According to his fellow officers, Gardner had a history of smashing TVs during raids, stealing video games, and even one time swiping a bag of crab legs. “You can’t catch me unless you catch me on video,” an officer told prosecutors that he recalled Gardner once saying.
With only the word of these three discredited officers, prosecutors declined to press charges. But in a memo to then-chief Rick Armstrong, the district attorney warned that any future police work involving Gardner—whether detective work, arrests, or testimony—should be viewed with deep suspicion. “It would be highly unlikely we would file a case that is based in significant part on his testimony,” the memo concluded.

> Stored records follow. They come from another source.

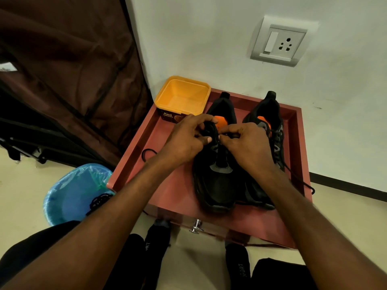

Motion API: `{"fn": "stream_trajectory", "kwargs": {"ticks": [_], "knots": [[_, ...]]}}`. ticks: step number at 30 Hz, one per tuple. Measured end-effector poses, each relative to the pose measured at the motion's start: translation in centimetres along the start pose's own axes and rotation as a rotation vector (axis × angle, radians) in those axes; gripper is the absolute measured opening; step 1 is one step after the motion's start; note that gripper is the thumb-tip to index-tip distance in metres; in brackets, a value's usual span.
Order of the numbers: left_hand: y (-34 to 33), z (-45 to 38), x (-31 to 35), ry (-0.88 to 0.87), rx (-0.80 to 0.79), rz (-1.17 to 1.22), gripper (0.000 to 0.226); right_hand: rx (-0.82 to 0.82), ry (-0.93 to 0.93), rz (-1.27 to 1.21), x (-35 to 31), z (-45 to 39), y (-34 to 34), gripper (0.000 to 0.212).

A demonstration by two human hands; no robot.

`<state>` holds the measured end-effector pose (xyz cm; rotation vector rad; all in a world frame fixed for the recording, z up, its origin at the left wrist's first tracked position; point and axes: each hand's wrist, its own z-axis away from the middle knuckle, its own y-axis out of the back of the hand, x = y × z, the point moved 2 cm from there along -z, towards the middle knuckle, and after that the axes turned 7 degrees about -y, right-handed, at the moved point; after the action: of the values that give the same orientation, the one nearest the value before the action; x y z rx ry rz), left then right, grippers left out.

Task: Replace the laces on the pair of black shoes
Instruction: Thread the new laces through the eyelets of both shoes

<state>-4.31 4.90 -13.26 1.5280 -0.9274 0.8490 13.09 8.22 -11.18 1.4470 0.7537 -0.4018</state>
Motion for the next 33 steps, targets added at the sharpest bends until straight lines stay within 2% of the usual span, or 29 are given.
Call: {"fn": "stream_trajectory", "kwargs": {"ticks": [4, 9, 12, 16, 18, 21, 23, 24, 25, 27, 29, 31, 32, 33], "knots": [[-0.1, 0.1, 0.2, -0.001, 0.01, 0.02, 0.051, -0.003, -0.002, -0.042, 0.0, 0.2, -0.2, 0.019], [-0.3, 0.3, 0.4, 0.013, 0.113, -0.085, 0.021, 0.052, 0.02, 0.119, 0.1, 0.2, -0.1, 0.018], [-0.7, 0.7, 1.2, -0.076, 0.114, -0.167, 0.007, -0.034, 0.026, 0.129, 0.3, 0.1, -0.1, 0.021], [-0.1, 0.4, 1.6, -0.084, 0.08, -0.138, 0.004, -0.097, 0.035, 0.137, 0.2, 0.3, 0.8, 0.033], [0.5, 0.2, 2.5, -0.094, 0.096, -0.022, 0.002, -0.124, 0.032, 0.165, 0.4, 0.3, 1.2, 0.046], [1.8, -0.4, 4.6, -0.069, 0.239, 0.445, 0.006, -0.138, 0.027, 0.2, 0.8, 0.2, 1.8, 0.054], [2.8, -0.7, 4.8, -0.043, 0.348, 0.616, 0.007, -0.145, 0.03, 0.214, 0.8, 0.2, 2.1, 0.056], [3.3, -0.9, 4.4, -0.046, 0.37, 0.537, 0.004, -0.152, 0.032, 0.21, 0.8, 0.2, 2.1, 0.058], [3.5, -1.1, 3.9, -0.048, 0.354, 0.36, 0.001, -0.161, 0.03, 0.202, 0.7, 0.3, 2.2, 0.061], [3.0, -0.9, 2.8, -0.042, 0.219, -0.059, 0.009, -0.181, 0.036, 0.198, 0.6, 0.3, 2.2, 0.068], [1.4, -0.3, 1.8, -0.006, 0.036, -0.294, 0.012, -0.194, 0.063, 0.212, 0.4, 0.4, 2.1, 0.074], [0.3, 0.1, 1.5, -0.004, 0.006, -0.336, 0.006, -0.195, 0.075, 0.224, 0.2, 0.5, 2.2, 0.076], [0.1, 0.1, 1.6, -0.007, 0.057, -0.247, 0.007, -0.196, 0.076, 0.226, 0.3, 0.5, 2.2, 0.076], [0.4, -0.2, 1.9, -0.003, 0.139, -0.062, 0.01, -0.2, 0.077, 0.223, 0.3, 0.5, 2.3, 0.077]]}}
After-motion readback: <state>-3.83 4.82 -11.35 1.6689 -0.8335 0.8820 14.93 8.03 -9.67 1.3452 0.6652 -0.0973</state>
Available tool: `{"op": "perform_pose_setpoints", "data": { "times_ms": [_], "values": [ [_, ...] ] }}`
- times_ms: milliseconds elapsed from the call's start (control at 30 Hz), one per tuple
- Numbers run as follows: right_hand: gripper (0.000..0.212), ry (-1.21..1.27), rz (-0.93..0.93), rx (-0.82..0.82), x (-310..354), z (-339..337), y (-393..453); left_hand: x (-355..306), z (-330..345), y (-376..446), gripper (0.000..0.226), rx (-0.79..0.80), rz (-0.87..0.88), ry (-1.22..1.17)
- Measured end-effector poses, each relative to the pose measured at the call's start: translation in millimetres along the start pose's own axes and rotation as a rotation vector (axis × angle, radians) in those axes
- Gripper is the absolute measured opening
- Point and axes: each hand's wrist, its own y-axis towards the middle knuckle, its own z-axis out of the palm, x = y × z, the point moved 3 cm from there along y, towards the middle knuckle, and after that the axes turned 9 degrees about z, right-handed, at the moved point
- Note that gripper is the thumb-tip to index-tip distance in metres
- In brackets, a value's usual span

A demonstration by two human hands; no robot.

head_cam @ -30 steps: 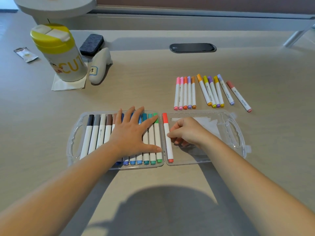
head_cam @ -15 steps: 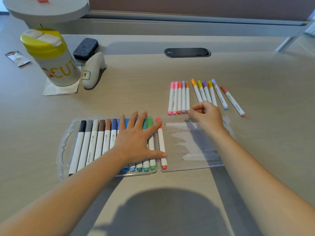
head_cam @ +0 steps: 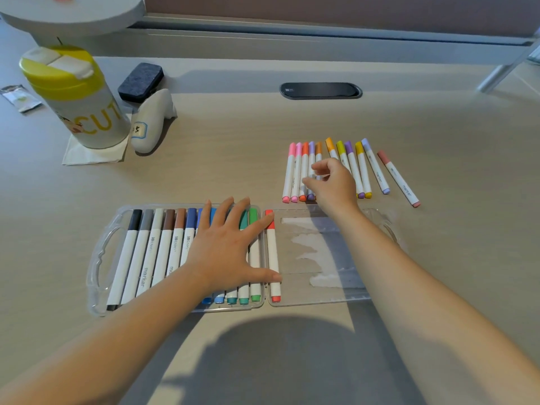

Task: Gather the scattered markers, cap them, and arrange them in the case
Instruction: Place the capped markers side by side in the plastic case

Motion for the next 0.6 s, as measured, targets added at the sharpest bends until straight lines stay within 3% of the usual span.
{"op": "perform_pose_setpoints", "data": {
  "times_ms": [367, 467, 600],
  "values": [
    [0.036, -0.380, 0.071, -0.128, 0, 19, 11, 17, -1, -11, 0.117, -0.036, -0.018, -0.024],
    [0.042, -0.414, 0.098, -0.168, 1, 21, 10, 17, -1, -11, 0.112, -0.029, -0.023, -0.014],
    [0.034, -0.353, 0.162, -0.174, 3, 17, 8, 17, -1, -11, 0.111, -0.024, -0.017, -0.010]
  ]
}}
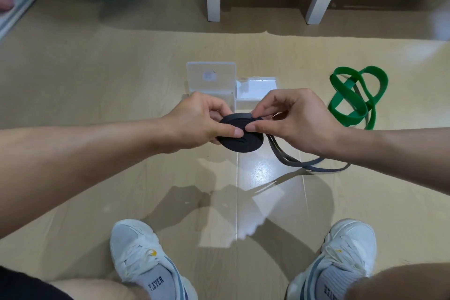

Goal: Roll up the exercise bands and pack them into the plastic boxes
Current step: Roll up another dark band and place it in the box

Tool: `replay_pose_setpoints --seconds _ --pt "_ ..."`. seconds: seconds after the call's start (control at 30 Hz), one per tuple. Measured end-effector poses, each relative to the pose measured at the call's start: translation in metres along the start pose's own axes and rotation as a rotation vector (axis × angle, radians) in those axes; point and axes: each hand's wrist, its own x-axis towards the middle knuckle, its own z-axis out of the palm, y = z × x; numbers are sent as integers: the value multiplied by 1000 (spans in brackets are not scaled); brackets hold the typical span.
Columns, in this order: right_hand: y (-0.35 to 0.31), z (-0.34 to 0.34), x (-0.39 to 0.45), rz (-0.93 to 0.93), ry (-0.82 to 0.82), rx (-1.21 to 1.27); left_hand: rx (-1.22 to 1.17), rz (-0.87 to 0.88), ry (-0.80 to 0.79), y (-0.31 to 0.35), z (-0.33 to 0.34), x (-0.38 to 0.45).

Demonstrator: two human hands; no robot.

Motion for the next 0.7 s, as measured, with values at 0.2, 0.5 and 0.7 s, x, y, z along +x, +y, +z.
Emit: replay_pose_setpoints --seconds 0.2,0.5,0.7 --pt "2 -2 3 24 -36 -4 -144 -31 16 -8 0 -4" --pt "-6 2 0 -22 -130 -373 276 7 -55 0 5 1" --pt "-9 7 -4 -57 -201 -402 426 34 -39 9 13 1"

The memo placed Gardner on the department’s highly secret Veracity Disclosure List, commonly known as a Giglio List, which refers to Giglio v. United States, a 1972 decision which established that the prosecution must disclose any information that might question the credibility of its witnesses. In KCKPD’s case, this is a roster of officers whose credibility may be so compromised that the department believes their involvement in criminal cases, whether through testimony, arrests, or investigative work, could jeopardize prosecutions.
Nevertheless, 15 years later, Gardner still works at KCKPD. He is among 62 current and former officers who engaged in misconduct so damaging to their credibility that, if called to testify, it may need to be reported to the courts.
Gardner did not respond to a request for comment.